WHAT TO PRODUCE: In the listing below, the answer starts at the line that has "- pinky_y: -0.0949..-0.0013" and stops after the line that has "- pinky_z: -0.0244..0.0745"; please repeat that part exactly and nothing more.

COLLECTED DATA:
▬▬▬

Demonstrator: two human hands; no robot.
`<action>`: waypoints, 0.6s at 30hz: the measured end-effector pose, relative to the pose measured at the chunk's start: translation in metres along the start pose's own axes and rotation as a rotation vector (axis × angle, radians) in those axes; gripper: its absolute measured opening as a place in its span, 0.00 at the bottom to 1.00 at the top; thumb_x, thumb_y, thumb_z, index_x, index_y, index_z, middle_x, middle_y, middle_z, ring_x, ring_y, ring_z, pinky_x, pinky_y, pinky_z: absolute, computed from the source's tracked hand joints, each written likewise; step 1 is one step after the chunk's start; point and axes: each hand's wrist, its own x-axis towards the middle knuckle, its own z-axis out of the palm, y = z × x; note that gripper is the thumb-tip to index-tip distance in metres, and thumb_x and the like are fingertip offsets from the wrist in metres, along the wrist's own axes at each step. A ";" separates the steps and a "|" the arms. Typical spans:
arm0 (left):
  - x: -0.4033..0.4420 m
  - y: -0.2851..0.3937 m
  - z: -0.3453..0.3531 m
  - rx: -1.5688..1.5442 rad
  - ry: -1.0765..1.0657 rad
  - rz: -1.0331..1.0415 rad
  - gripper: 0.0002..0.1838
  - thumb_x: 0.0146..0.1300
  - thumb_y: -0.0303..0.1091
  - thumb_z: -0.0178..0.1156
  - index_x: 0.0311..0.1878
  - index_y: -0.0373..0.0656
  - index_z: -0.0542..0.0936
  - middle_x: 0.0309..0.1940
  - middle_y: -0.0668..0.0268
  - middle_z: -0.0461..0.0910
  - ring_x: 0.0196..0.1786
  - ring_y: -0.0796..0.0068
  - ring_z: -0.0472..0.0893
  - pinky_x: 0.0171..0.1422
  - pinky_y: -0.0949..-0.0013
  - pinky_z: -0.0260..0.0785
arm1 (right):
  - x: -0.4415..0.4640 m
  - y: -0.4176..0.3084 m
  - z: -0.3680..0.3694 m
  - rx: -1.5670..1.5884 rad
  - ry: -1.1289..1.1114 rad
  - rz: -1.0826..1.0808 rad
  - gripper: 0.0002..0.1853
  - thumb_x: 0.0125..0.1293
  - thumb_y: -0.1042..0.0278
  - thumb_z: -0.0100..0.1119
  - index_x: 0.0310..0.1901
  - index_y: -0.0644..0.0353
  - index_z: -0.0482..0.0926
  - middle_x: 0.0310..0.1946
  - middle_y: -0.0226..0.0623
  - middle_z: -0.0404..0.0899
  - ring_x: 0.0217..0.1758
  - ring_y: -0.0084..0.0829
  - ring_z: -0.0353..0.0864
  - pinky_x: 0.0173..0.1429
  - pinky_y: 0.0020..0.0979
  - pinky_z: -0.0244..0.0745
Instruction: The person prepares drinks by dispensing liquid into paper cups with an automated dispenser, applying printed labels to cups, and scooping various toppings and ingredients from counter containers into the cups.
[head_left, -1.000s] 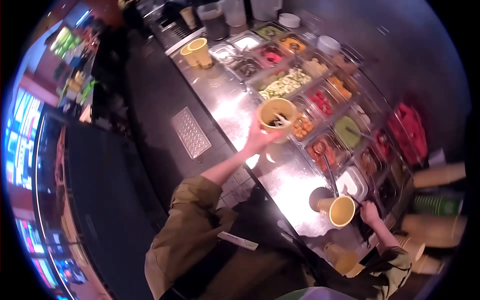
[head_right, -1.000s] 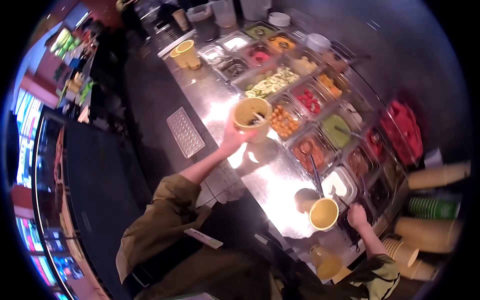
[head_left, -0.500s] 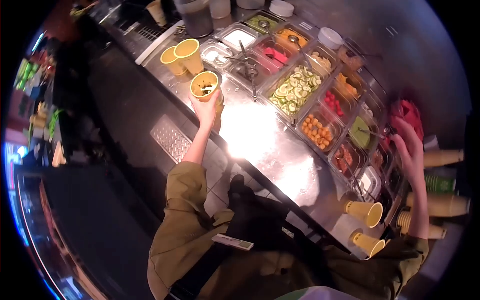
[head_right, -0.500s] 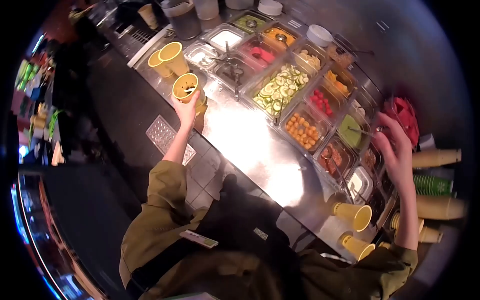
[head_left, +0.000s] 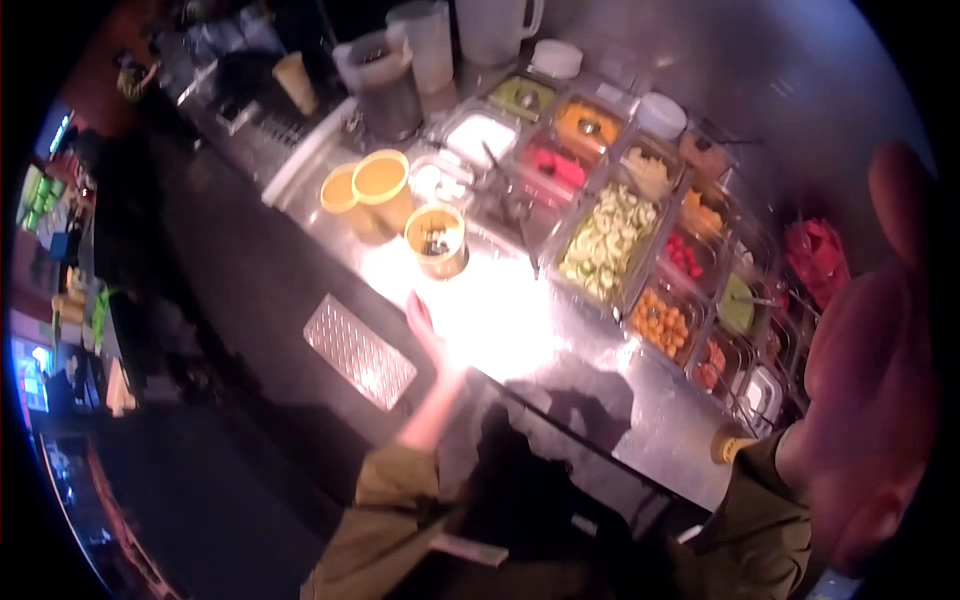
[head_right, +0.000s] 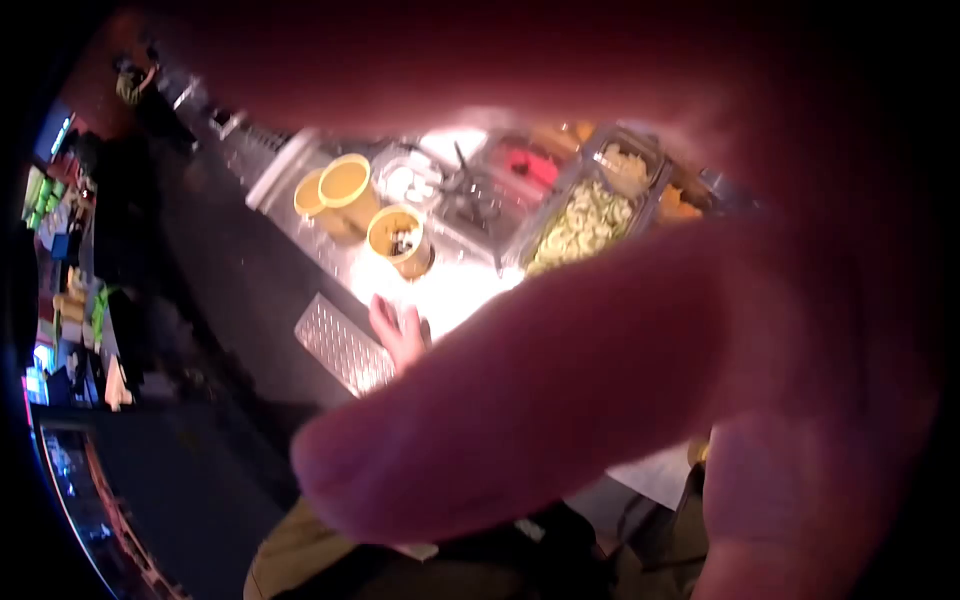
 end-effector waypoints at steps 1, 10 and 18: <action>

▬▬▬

RESULT BELOW:
  - pinky_y: -0.0949..-0.0013
  - pinky_z: -0.0260..0.0785
arm1 (right):
  - x: -0.4415..0.4640 m
  - y: -0.4176..0.3084 m
  - z: -0.3680..0.3694 m
  - rx: -1.5670..1.5884 rad
  - ry: -1.1289..1.1114 rad
  - rz: -1.0826..1.0808 rad
  - gripper: 0.0002..0.1853
  - thumb_x: 0.0125..0.1293
  - thumb_y: -0.1042..0.0278
  - thumb_z: -0.0100..0.1119
  - index_x: 0.0310..0.1901
  - index_y: -0.0644..0.0353
  - index_z: -0.0482..0.0926
  - middle_x: 0.0310..0.1946
  - middle_y: -0.0226..0.0623
  - middle_z: -0.0404..0.0899
  - ring_x: 0.0217..0.1758
  - ring_y: -0.0084..0.0829
  - ring_z: -0.0353..0.0864
  - pinky_x: 0.0173..0.1429
  - pinky_y: 0.0020..0.0979
  - pinky_z: -0.0244..0.0745

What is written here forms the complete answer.